Sempre que observo o avanço da economia digital, noto um problema claro que cresce em silêncio: geramos uma quantidade gigantesca de dados diariamente, mas apenas as grandes empresas de tecnologia lucram com eles. Com a chegada e o crescimento acelerado da Inteligência Artificial (IA), essa desigualdade ficou ainda mais evidente. Os novos modelos de IA precisam desesperadamente das nossas informações cotidianas para aprender, evoluir e funcionar. No entanto, nós, os verdadeiros criadores dessa matéria-prima tão valiosa, quase nunca recebemos nada em troca por nossa contribuição.
É exatamente por isso que a proposta da OpenLedger chamou tanto a minha atenção. Em vez de focar apenas no desenvolvimento de tecnologias cada vez mais rápidas e avançadas, esse projeto propõe uma mudança na estrutura econômica atual. A ideia central é simples, mas poderosa: se os nossos dados alimentam o sistema, deve existir uma infraestrutura capaz de rastrear a origem dessas informações e recompensar os criadores de forma transparente e justa. Trata-se de transformar o fluxo de dados em um ativo financeiro real para quem o produz.
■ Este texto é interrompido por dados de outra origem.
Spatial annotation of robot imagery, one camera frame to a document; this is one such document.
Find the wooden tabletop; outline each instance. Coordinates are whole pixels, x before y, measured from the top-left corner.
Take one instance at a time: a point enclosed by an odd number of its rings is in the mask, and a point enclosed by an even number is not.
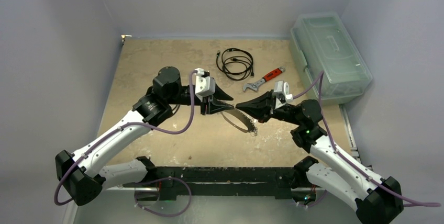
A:
[[[254,77],[240,82],[229,80],[216,68],[216,52],[239,48],[254,58]],[[188,75],[195,68],[210,71],[216,83],[240,103],[262,95],[274,87],[274,81],[285,80],[290,92],[304,90],[297,75],[295,63],[288,49],[288,40],[160,40],[126,39],[113,80],[99,134],[113,126],[133,104],[143,96],[158,71],[174,66],[181,72],[182,85],[188,84]],[[255,82],[268,72],[283,66],[285,72],[260,86],[256,93],[242,91],[244,83]],[[307,99],[303,96],[293,104]],[[323,107],[334,140],[350,152],[343,116],[339,106]],[[181,106],[176,115],[160,125],[169,130],[182,129],[190,116],[190,107]],[[202,116],[198,107],[192,125],[183,134],[167,135],[151,131],[137,139],[116,155],[109,164],[131,161],[138,156],[150,156],[157,166],[293,166],[307,156],[290,135],[296,128],[271,119],[256,123],[258,135],[243,133],[220,114]]]

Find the transparent plastic container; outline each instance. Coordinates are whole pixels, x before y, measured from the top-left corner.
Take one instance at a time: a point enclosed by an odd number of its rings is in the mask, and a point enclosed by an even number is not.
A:
[[[300,15],[290,50],[305,87],[324,70],[324,104],[344,104],[364,93],[373,77],[336,12]],[[308,93],[319,98],[319,84]]]

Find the white wall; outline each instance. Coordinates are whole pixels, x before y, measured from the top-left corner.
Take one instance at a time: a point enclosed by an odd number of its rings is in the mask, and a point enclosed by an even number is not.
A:
[[[374,80],[347,105],[362,160],[403,194],[444,203],[444,1],[351,0],[342,20]],[[442,223],[409,208],[394,223]]]
[[[95,137],[119,37],[102,0],[0,0],[1,223],[61,223],[54,157]]]
[[[301,13],[349,0],[105,0],[121,33],[153,37],[287,37]]]

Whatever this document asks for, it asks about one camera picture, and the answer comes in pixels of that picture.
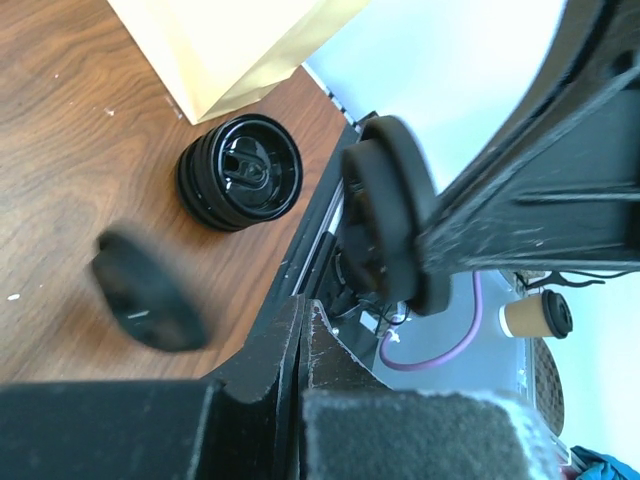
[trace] light blue wall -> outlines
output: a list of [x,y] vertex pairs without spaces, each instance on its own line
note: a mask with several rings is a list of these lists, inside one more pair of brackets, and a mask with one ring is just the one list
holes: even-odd
[[[372,0],[309,65],[355,118],[375,109],[407,120],[441,190],[522,98],[562,8],[561,0]],[[564,293],[575,331],[550,342],[565,389],[562,438],[640,468],[640,274]]]

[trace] screw hole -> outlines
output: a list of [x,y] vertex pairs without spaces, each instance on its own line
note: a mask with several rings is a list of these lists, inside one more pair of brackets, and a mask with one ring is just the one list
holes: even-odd
[[625,50],[611,64],[611,74],[614,77],[622,75],[631,70],[635,64],[635,53],[632,50]]

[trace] brown table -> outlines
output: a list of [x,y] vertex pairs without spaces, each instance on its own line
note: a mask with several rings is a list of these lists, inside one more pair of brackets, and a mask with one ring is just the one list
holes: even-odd
[[[302,69],[237,112],[291,132],[304,187],[282,219],[214,233],[180,207],[173,168],[229,117],[191,126],[105,0],[3,2],[0,29],[0,382],[207,373],[251,328],[343,116]],[[217,327],[210,348],[163,354],[115,325],[85,266],[119,219],[177,253]]]

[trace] gray surface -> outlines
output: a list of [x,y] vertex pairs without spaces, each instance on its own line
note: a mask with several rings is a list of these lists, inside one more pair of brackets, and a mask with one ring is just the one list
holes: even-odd
[[[530,342],[506,337],[498,320],[500,307],[519,296],[497,271],[483,272],[482,286],[482,326],[464,352],[442,366],[418,372],[391,370],[376,355],[373,373],[393,389],[507,390],[533,403],[533,365],[526,361]],[[389,356],[396,362],[413,363],[449,350],[469,329],[473,311],[471,274],[455,275],[449,309],[430,317],[413,316],[398,327],[400,343],[390,345]]]

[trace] coffee cup lid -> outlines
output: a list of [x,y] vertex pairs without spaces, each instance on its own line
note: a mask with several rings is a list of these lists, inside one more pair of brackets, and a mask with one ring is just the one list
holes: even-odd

Sei muito bem que medir o valor exato de cada dado e criar um sistema de incentivos sustentável no mundo real é um desafio complexo. Contudo, o que considero mais atraente na @OpenLedger é a coragem de propor um modelo alternativo para o mercado. O futuro da Inteligência Artificial não será decidido apenas por quem conseguir criar os modelos matemáticos mais inteligentes, mas sim por quem souber construir a rede mais justa e equilibrada para distribuir a riqueza que essa tecnologia gera.